We notice that the GEO2_MX variable includes a '484' and then six digits representing the state and municipality, exactly as above. Therefore, we will now extract the relevant location codes from each dataset and merge them using this key.

grouped_households.reset_index(inplace = True)
grouped_households['location'] = grouped_households['GEO2_MX'].astype(str).str.split('484').str[1]

loc_catalogue_final = loc_catalogue.copy()
loc_catalogue_final = loc_catalogue_final[['Mapa', 'Lat_Decimal', 'Lon_Decimal']]
bool_loc = loc_catalogue_final['Mapa'].astype(str).str[-2:] == '01'
loc_catalogue_final = loc_catalogue_final[bool_loc]

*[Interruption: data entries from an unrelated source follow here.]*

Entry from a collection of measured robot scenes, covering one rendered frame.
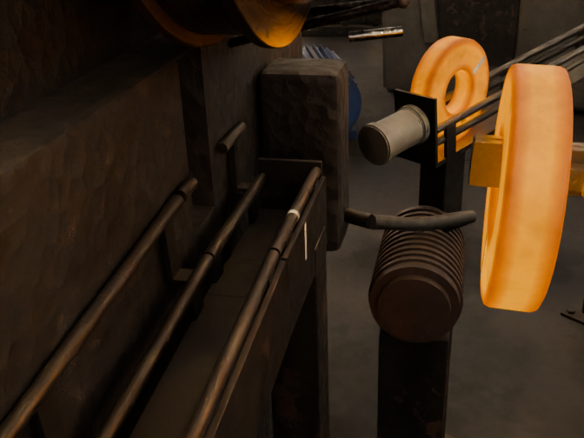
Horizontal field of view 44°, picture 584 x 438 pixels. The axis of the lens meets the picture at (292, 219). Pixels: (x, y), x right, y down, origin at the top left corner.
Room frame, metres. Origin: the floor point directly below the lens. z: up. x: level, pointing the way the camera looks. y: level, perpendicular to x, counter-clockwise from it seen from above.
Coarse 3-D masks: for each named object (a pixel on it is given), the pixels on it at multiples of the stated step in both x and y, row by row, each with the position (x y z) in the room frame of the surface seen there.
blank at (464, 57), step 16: (432, 48) 1.04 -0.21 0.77; (448, 48) 1.03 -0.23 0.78; (464, 48) 1.05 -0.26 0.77; (480, 48) 1.08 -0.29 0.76; (432, 64) 1.02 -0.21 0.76; (448, 64) 1.03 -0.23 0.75; (464, 64) 1.05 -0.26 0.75; (480, 64) 1.08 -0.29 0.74; (416, 80) 1.02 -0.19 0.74; (432, 80) 1.00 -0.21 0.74; (448, 80) 1.03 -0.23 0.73; (464, 80) 1.08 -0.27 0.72; (480, 80) 1.08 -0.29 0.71; (432, 96) 1.01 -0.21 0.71; (464, 96) 1.08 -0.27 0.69; (480, 96) 1.09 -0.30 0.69; (448, 112) 1.03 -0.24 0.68; (480, 112) 1.09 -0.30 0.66
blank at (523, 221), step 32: (512, 96) 0.40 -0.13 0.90; (544, 96) 0.39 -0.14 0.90; (512, 128) 0.38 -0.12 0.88; (544, 128) 0.38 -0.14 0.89; (512, 160) 0.37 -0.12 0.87; (544, 160) 0.36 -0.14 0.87; (512, 192) 0.36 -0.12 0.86; (544, 192) 0.36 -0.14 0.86; (512, 224) 0.35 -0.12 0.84; (544, 224) 0.35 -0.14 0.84; (512, 256) 0.35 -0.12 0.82; (544, 256) 0.35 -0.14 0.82; (512, 288) 0.36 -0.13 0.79; (544, 288) 0.35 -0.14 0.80
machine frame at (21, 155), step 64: (0, 0) 0.50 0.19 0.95; (64, 0) 0.58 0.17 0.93; (0, 64) 0.48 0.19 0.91; (64, 64) 0.56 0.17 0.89; (128, 64) 0.61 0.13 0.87; (192, 64) 0.70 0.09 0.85; (256, 64) 0.88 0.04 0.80; (0, 128) 0.46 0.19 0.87; (64, 128) 0.45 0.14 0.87; (128, 128) 0.53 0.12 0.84; (192, 128) 0.70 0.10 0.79; (256, 128) 0.86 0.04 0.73; (0, 192) 0.37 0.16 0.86; (64, 192) 0.43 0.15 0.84; (128, 192) 0.51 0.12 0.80; (0, 256) 0.36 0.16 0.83; (64, 256) 0.42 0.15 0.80; (192, 256) 0.62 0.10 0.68; (0, 320) 0.35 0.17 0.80; (64, 320) 0.40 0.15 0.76; (128, 320) 0.48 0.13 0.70; (0, 384) 0.33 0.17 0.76; (64, 384) 0.39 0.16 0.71
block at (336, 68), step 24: (264, 72) 0.86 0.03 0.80; (288, 72) 0.85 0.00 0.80; (312, 72) 0.84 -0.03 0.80; (336, 72) 0.84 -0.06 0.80; (264, 96) 0.85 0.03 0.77; (288, 96) 0.84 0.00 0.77; (312, 96) 0.84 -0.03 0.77; (336, 96) 0.83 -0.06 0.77; (264, 120) 0.85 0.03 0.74; (288, 120) 0.84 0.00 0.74; (312, 120) 0.84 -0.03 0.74; (336, 120) 0.83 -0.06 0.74; (264, 144) 0.85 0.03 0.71; (288, 144) 0.84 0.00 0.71; (312, 144) 0.84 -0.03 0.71; (336, 144) 0.83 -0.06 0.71; (336, 168) 0.83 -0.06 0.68; (336, 192) 0.83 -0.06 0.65; (336, 216) 0.83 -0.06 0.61; (336, 240) 0.83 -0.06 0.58
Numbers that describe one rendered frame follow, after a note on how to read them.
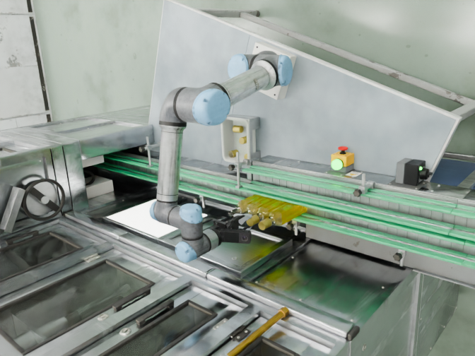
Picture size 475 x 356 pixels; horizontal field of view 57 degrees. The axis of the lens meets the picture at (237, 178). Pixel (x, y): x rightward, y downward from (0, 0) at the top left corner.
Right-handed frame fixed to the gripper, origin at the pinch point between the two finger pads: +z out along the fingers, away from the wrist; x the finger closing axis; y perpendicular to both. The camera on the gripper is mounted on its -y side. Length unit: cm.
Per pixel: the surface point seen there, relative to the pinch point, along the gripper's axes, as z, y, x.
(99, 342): -68, 5, 17
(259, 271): -7.9, -10.0, 15.2
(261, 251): 1.5, -3.5, 12.8
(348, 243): 27.6, -28.2, 12.2
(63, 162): -19, 107, -12
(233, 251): -5.0, 5.5, 12.8
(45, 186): -30, 107, -3
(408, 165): 32, -48, -23
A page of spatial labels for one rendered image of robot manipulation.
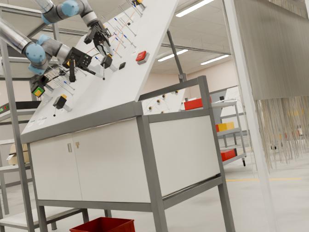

loc_catalogue_final['length'] = loc_catalogue_final['Mapa'].astype(str).str.len()
loc_catalogue_final['state'] = loc_catalogue_final['Mapa'].astype(str).str[0]
loc_catalogue_final.loc[loc_catalogue_final['length'] == 9, 'state'] = loc_catalogue_final['Mapa'].astype(str).str[:2]

loc_catalogue_final['municipality'] = loc_catalogue_final['Mapa'].astype(str).str[1:4]
loc_catalogue_final.loc[loc_catalogue_final['length'] == 9, 'municipality'] = loc_catalogue_final['Mapa'].astype(str).str[2:5]
loc_catalogue_final['location'] = '0' + loc_catalogue_final['state'].astype(str) + loc_catalogue_final['municipality'].astype(str)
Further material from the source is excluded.